Еще раз
И тут Марьюшку как бес толкнул: прошла она сквозь мирно стоящих художников, послюнила палец и центральное изображение потерла.
– Гуашь, – показала Кукшину и Тамаровой окрашенный, загаженный палец.
– Плакатного плана работы.
– Ага! – оживилась Тамарова, услышав знакомое слово «плакат». Теперь ей все было ясно. – Справа полфигуры – сто пятьдесят, слева пейзаж – двести. В центре монофигурная композиция. Много-много – пятьсот.
– Двести, – оживился и Кукшин. – А всего пятьсот.
– Я отказываюсь разговаривать в таком тоне, – гордо сказал на это Маренис.
– Как хотите, – совсем просияла Тамарова. – Не хотите – будем обсуждать после выставки. Только это гуашь, а гуашь вообще в рублях ходит. Графика – не живопись.
Маренис метнул на Марьюшку взгляд большой убойной силы, ну да первое слово дороже второго, и двинулся вслед за потянувшейся на запах чая комиссией, стремясь увлечь в кулуары. Козлов, повинуясь тому же взгляду, кинулся Маренису помогать. Он с художниками отношений не портил, тому же Маренису многим был обязан и намеревался быть обязанным и впредь.
– Ты что-то не в себе, Марья, – сказал он Марьюшке жестким шепотом, уходя, через плечо.

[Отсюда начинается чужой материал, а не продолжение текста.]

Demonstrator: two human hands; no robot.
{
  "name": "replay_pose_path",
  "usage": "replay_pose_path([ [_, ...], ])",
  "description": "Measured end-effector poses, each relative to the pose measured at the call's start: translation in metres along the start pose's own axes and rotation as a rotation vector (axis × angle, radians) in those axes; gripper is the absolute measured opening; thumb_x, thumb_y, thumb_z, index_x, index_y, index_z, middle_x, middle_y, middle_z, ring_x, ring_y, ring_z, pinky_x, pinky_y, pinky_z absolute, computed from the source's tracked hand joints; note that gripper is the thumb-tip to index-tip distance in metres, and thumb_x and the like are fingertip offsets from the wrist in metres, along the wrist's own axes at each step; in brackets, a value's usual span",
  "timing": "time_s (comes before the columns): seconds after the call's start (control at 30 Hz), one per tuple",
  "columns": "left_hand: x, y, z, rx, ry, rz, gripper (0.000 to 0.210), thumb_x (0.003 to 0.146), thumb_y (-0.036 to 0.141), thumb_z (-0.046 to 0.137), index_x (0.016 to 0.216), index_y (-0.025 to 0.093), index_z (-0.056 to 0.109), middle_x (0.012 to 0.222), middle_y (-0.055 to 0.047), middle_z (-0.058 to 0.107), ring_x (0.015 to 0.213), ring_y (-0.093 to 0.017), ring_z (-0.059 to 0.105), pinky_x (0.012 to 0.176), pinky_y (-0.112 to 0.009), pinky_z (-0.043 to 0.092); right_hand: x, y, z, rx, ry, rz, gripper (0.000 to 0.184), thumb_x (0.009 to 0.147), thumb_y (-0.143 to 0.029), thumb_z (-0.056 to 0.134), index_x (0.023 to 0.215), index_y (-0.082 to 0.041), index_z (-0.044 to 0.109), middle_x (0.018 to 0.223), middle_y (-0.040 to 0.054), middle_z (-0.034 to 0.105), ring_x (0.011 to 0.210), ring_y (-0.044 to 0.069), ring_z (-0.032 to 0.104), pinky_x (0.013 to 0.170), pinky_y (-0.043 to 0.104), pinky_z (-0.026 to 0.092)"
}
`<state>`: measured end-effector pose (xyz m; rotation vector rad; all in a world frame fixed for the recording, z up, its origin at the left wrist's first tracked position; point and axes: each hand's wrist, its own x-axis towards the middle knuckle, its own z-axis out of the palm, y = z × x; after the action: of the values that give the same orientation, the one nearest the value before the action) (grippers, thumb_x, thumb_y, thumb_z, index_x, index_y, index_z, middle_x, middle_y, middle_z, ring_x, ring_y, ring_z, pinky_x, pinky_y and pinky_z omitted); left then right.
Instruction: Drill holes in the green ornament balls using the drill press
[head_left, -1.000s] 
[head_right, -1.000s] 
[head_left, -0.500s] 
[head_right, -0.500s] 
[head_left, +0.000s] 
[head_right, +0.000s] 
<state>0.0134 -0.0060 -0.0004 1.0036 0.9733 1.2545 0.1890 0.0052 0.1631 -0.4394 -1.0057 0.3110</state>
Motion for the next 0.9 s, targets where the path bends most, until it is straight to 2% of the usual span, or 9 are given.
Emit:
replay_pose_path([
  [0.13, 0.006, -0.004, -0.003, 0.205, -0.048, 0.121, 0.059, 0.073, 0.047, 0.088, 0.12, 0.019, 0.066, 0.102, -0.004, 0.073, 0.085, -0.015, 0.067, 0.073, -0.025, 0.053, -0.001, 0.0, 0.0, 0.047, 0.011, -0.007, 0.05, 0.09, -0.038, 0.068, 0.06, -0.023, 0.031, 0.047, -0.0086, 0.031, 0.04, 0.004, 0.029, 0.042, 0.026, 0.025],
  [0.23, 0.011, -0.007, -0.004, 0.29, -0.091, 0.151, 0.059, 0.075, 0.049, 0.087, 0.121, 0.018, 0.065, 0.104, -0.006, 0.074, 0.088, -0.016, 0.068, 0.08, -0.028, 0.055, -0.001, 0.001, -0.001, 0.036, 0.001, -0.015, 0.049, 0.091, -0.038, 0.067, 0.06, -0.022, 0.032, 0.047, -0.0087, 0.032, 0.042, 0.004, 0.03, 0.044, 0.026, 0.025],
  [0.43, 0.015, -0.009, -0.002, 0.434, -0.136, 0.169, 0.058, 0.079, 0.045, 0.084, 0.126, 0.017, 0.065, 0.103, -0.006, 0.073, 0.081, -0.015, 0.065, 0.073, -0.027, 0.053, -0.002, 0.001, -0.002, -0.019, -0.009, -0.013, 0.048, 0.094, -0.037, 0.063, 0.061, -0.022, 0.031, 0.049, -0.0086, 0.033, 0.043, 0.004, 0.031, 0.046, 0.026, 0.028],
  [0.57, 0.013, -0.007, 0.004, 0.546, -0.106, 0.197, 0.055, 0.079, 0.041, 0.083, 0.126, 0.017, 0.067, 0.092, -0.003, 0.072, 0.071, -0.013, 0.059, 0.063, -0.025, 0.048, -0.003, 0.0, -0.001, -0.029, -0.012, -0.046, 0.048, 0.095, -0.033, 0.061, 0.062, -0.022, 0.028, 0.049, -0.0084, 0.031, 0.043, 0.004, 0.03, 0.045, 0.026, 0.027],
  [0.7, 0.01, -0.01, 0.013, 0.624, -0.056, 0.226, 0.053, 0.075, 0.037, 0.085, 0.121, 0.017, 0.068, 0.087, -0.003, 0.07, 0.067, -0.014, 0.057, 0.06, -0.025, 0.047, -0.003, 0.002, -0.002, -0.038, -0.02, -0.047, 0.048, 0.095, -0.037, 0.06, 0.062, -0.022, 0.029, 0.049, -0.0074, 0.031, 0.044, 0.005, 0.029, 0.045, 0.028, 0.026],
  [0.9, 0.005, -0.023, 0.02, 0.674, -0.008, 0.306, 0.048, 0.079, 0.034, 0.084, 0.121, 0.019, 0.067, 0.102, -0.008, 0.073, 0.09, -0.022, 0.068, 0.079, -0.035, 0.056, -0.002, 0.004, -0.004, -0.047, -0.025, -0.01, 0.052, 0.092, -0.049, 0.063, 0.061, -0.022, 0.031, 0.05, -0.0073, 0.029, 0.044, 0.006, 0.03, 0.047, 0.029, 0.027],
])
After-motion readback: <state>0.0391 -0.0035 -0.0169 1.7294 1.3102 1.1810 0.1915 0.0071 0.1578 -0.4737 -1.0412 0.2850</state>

– Чай пить будете, Мария Дмитриевна? – позвали ее из коридорчика через минуту. Но Марьюшка покачала головой и осталась стоять у стены с триптихом Марениса, всматриваясь в работы. До чего же бездарно и безвкусно они написаны! Огонь декоративно-яркий, не способный ни обжечь, ни согреть. Рука будто гипсовая, поза нарочитая. Ребенок, позаимствованный с упаковки детского питания. Только гладиолусы, пожалуй, удались: живые, объемные, с любовью выписанные. «Занимался бы он лучше натюрмортами», – подумала Марьюшка, но уже отвлеченно, мимоходом, потому что две мысли возникли в ее мозгу, столкнулись, как рыцари на ратном поле, и разлетелись в разные стороны. Первая мысль была: сколько времени? не опаздываю ли я? А вторая: каникулы – нет занятий, не надо спешить.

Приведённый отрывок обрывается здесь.